Marqué par la collaboration de la sulfureuse Hélène Zimmer (ayant fait ses premiers pas dans le très explicite Q dans lequel elle a relation sexuelle non simulée avec une femme), Journal d'une femme de chambre, très porté sur la chose, est un mélange de film d'époque, de feuilleton télé (genre telenovela) et de film érotique, les corps dénudés en moins. Benoit Jacquot, l'un des grands réalisateurs de sa génération, effectue ici une légère déviation dans son itinéraire ordinaire. Après nous avoir habitué à un certain classicisme empreint de littérature, il laisse le sous-genre du feuilleton influencer grandement l'esthétique du Journal, adaptation du roman de Mirbeau – écrivain, dramaturge mais surtout journaliste.
Si les portraits impressionnistes des personnages, le travail sur le clair-obscur aux échos flamands, les analepses nous révélant le passé de Célestine ou les monologues intérieurs relèvent d'une rigueur formelle proche d'un certain académisme, d'autres scènes sont, elles, plus déroutantes par leur légèreté. Nous pensons par exemple aux analogies suggestives qu'il emploie pour réunir deux personnages, en les filmant chacun dans des scènes aux connotations plutôt sexuelles (quoique symboliquement, l'association étant plutôt d'ordre inconsciente) puis en les reliant syntaxiquement (la scène où Joseph [Vincent Lindon, dans une très bonne interprétation d'une grande variété] se lave le pied qui, nu au niveau de l'entre-jambe, est tendu et rose pendant que Célestine [Léa Seydoux au jeu unique mais réussi] le regarde avec concupiscence depuis sa fenêtre, cousant avec sa toile disposée aussi entre ses jambes, est clairement sexuelle).

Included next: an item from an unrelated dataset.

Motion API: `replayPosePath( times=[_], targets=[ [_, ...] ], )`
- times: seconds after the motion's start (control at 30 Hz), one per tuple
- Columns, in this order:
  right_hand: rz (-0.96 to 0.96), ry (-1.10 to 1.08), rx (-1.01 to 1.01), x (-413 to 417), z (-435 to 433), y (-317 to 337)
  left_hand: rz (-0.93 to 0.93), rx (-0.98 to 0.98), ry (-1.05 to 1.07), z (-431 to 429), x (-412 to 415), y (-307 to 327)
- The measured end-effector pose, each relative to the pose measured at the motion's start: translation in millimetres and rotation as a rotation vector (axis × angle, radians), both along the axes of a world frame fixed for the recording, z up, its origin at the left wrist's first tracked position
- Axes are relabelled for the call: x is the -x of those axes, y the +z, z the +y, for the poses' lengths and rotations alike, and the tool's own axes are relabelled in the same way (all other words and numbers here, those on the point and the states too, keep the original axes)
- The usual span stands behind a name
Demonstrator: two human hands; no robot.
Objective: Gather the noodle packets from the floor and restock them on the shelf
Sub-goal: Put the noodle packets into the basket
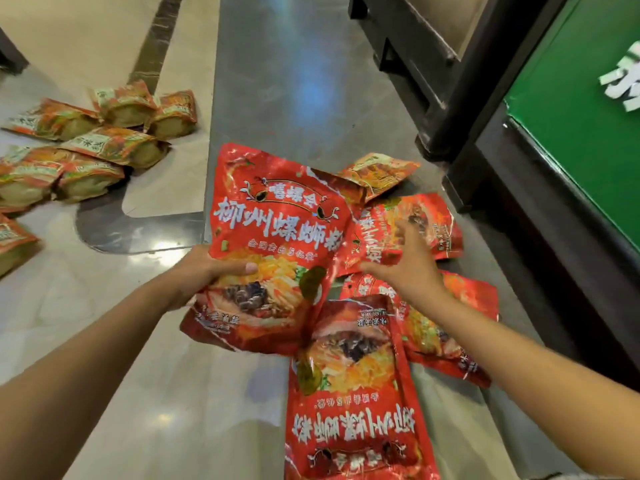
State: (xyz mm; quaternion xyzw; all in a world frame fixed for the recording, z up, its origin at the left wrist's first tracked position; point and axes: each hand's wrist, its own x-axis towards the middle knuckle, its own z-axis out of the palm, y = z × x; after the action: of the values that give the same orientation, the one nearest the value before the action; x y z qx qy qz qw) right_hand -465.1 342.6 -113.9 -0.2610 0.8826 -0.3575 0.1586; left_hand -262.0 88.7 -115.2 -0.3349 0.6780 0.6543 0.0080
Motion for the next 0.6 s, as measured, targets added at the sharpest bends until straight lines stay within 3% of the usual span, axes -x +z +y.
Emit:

De même, le recours fréquent aux gros plans sur les personnages surprend dans sa construction et rappelle, par sa candeur et sa simplicité, l'esthétique du feuilleton télé. De plus, si les types ne suffisaient pas (la femme de chambre, inévitablement «détroussée» par son maître, ou le jardinier, transpirant sous le soleil, le manche de l'outil érigé avec vigueur en l'air), les dialogues entre ceux-ci sont infectés par les pulsions du corps et le désir irrépressible de copuler animalement. Entre désir et frustration donc, ils taisent ou font jaillir le feu qui brûle à l'intérieur et à la dimension sociale du dominé/dominant de la relation patron/employé s'approfondit d'un combat dépassant la sphère des idées pour rejoindre celle du corps. En parfaite provocatrice et provocante, Léa Seydoux est l'incarnation de ce double postulat, à la fois rebelle refusant la domination (qu'elle soit professionnelle ou sexuelle) de la figure autoritaire du maître ou de la maîtresse de maison, pendant qu'elle est provocante à souhait à travers ses regards abrasifs et ses tenues sensuelles, devenant l'objet du désir de tous ceux qu'elle rencontre.

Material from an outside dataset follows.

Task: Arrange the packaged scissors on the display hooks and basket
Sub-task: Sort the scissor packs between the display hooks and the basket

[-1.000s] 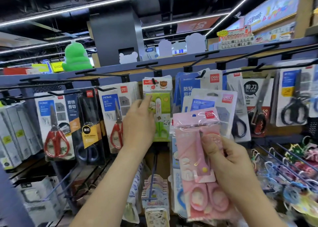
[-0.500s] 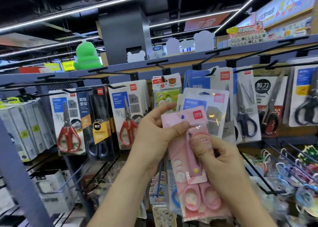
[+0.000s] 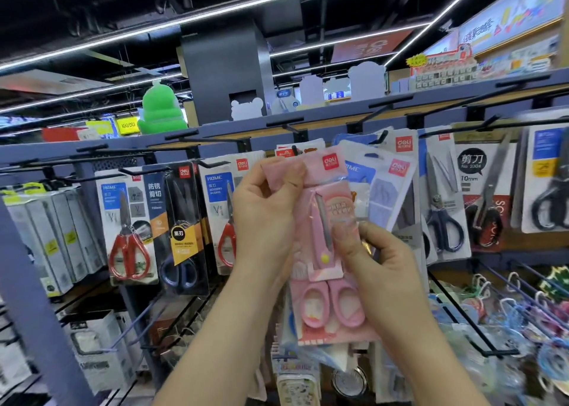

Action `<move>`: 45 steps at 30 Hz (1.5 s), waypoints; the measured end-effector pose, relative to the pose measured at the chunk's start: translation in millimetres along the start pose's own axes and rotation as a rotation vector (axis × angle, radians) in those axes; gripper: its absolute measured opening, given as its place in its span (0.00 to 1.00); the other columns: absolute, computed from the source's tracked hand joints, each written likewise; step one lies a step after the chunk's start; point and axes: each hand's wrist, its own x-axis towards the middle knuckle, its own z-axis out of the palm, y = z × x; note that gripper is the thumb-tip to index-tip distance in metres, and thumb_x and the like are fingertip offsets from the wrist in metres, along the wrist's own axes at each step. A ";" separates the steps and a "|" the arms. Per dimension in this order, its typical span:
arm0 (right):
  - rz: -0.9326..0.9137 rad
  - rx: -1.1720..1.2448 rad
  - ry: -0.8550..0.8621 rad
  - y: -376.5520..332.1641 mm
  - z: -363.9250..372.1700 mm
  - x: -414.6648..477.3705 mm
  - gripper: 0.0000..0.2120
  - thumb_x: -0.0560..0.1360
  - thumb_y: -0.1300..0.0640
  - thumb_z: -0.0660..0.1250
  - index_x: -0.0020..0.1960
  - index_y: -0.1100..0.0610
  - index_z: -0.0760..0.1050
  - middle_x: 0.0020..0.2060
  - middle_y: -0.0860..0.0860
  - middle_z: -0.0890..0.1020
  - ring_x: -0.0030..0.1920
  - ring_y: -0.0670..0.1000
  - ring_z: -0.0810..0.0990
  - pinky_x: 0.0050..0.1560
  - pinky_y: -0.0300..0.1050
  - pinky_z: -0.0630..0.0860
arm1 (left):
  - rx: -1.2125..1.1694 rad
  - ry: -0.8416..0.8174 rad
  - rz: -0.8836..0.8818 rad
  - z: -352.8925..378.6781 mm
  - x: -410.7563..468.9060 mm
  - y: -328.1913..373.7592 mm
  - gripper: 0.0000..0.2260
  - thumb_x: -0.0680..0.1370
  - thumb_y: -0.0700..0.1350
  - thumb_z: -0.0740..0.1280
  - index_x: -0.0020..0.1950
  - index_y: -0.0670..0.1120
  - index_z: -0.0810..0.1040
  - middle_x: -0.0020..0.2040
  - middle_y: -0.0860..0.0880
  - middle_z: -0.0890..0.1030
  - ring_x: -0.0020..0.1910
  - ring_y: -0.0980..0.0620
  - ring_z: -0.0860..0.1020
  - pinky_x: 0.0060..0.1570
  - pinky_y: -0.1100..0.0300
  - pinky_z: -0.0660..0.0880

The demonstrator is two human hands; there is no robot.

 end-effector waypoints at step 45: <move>-0.126 -0.372 0.245 3.1 -44.7 -7.6 0.31 0.71 0.32 0.63 0.42 0.62 0.76 0.38 0.69 0.78 0.40 0.71 0.78 0.36 0.70 0.76 | 1.225 -0.066 0.189 -23.2 56.4 -56.2 0.23 0.80 0.44 0.66 0.73 0.60 0.67 0.52 0.49 0.79 0.53 0.47 0.78 0.50 0.57 0.72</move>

Amalgame baroque de classicisme et littérature rose, le Journal de B. Jacquot nous semble assez incohérent dans sa double construction et semble ne pas s'être décidé sur l'objet choisi. Ce grand écart entre grande littérature et littérature populaire, d'où pointent au milieu des marques de lutte sociale nous égare un peu, qui ne savons où situer notre regard tant Jacquot cherche à ratisser large. Nous craignons donc que la ménagère de moins de 50 ans tout comme le cinéphile épris de cinéma d'auteur ne passe entre les dents de son râteau.